Sometimes even the marmots among the sleepers have a hard time because of the light, heat and noise. What brings people the desired peace?
Ayvalik on the Turkish Aegean, mid-June: During the day, the air flickers at temperatures of more than 30 degrees. Often it's still 25 degrees at night, because in the sky even cloudy clouds are as rare as snow here in October. Like most villagers, German Michaela Kannemeyer has no air conditioning. She owns a small beach restaurant and lives next door. "At first, I had a cold shower before going to bed and let the fan run all night, " she says. "I should have asked my Turkish neighbors better. That made me completely crazy about sleep. "$config[ads_text] not found
In hot badenbund wet sheets hung in front of the window
A cold shower brings relief to the overheated body for a short time, but it is counterproductive for a good night's sleep. "Showering lukewarm cools better", explains the Berlin sleep researcher Professor Ingo Fietze. "Warm water opens the pores, the body can release its pent-up heat. This is important so that it can approach as close as possible to the optimal skin temperature of 29 degrees. His colleague Dr. Gregg D. Jacobs of the American Harvard Medical School even recommends a 25-minute hot bath: "This raises body temperature first and then falls, which is conducive to falling asleep and staying asleep."
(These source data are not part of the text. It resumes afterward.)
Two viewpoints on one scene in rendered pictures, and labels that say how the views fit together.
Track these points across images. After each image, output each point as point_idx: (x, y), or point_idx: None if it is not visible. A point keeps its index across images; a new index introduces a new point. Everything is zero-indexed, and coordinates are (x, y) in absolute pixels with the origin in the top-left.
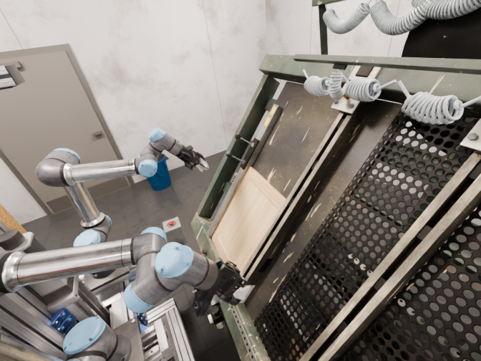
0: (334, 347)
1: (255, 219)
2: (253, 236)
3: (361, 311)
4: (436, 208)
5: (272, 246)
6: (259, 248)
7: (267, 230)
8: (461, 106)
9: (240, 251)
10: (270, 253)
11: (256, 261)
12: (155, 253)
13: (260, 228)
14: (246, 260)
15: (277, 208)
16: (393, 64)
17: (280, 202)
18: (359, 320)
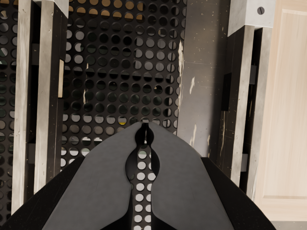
0: (19, 122)
1: (306, 142)
2: (290, 110)
3: (21, 200)
4: None
5: (229, 145)
6: (254, 122)
7: (256, 166)
8: None
9: (305, 60)
10: (227, 123)
11: (245, 95)
12: None
13: (282, 136)
14: (277, 59)
15: (265, 197)
16: None
17: (263, 211)
18: (16, 188)
Not only did her fan disturb Michaela Kannemeyer, because he rattled like a sewing machine. "In the morning I often had a tense neck due to the drafts, " says the 48-year-old. Her Turkish acquaintances advised her to hang wet sheets in front of the closed windows. Another tip: air in the heat only in the early morning. Keep the windows closed during the day and darken the rooms. "A guest from Morocco also recommended that I put a cold, damp handkerchief on my forehead, " says the restaurant manager. "I also put some under the armpits, because I sweat there especially."